What you need to do
Work out how many lines of the records hold the string "moved", and reply with that number alone.
== Provided data ==
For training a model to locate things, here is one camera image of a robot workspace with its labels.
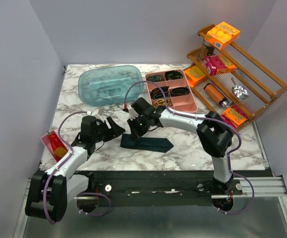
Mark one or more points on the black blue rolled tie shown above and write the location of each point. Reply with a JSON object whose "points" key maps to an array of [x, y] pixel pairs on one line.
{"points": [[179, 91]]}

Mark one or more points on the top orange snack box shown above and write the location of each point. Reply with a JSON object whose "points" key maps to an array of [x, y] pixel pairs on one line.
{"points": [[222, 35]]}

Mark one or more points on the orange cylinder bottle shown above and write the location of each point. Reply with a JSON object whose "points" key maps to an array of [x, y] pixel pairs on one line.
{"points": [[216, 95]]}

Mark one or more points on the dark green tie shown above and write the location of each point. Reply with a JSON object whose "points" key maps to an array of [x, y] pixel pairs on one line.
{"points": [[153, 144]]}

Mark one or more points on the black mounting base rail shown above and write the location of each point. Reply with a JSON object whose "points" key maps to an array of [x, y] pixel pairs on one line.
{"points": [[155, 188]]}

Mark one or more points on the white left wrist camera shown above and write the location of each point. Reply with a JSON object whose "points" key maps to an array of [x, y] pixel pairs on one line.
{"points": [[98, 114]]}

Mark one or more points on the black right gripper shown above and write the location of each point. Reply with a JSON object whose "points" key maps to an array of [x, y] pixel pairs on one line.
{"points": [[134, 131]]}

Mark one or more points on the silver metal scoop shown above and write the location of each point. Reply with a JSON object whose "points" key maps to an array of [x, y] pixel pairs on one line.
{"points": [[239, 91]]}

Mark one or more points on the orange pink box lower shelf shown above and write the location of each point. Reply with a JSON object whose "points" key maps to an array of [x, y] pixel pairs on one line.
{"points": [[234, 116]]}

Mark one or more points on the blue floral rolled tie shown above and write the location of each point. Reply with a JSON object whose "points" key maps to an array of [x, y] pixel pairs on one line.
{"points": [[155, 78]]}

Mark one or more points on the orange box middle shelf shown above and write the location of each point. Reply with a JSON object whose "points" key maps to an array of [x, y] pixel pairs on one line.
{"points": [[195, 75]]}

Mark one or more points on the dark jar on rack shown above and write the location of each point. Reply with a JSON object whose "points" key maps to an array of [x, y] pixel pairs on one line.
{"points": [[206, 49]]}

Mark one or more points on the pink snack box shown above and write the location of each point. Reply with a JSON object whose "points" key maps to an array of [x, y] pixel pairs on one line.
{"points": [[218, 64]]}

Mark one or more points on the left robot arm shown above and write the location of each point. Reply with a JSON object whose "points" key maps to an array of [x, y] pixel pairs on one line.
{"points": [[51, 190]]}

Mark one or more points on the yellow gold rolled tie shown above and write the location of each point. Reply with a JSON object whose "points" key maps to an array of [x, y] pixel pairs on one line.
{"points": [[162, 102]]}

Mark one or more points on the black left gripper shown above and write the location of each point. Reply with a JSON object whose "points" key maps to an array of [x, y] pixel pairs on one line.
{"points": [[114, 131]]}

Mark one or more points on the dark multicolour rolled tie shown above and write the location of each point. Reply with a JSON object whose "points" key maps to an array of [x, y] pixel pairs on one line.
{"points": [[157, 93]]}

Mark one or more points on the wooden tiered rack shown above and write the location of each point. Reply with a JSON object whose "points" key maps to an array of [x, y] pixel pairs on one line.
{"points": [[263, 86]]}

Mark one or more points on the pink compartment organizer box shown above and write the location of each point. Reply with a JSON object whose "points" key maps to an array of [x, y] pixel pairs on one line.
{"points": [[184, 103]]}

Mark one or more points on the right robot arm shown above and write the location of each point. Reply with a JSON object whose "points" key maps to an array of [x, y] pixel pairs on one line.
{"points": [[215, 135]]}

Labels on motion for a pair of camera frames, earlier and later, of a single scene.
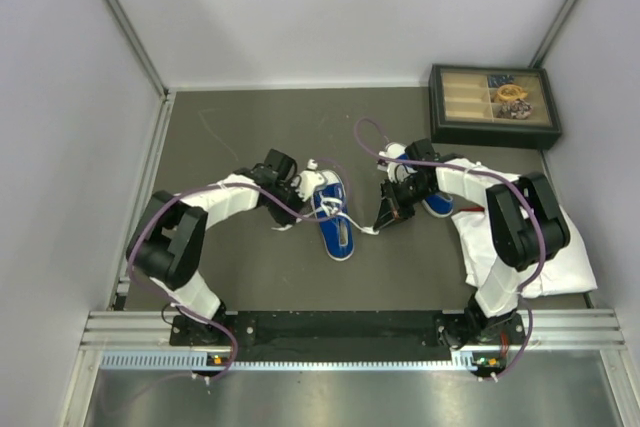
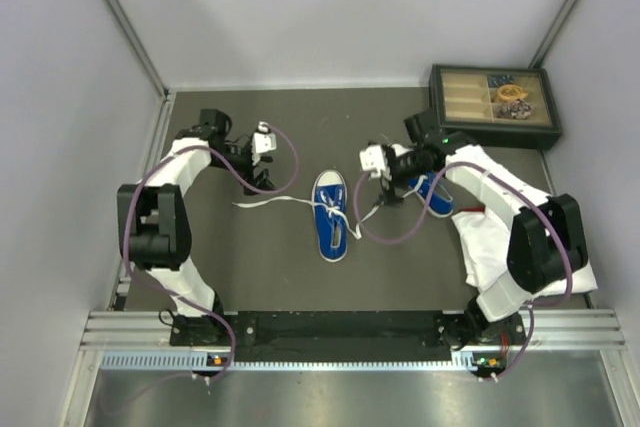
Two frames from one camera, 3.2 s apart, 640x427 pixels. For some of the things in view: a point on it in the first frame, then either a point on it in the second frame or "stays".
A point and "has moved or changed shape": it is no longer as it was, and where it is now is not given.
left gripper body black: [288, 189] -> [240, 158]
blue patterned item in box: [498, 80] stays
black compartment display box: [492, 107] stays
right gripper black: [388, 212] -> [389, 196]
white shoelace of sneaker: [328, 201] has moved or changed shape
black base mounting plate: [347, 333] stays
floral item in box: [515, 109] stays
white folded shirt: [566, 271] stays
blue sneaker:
===
Finished task
2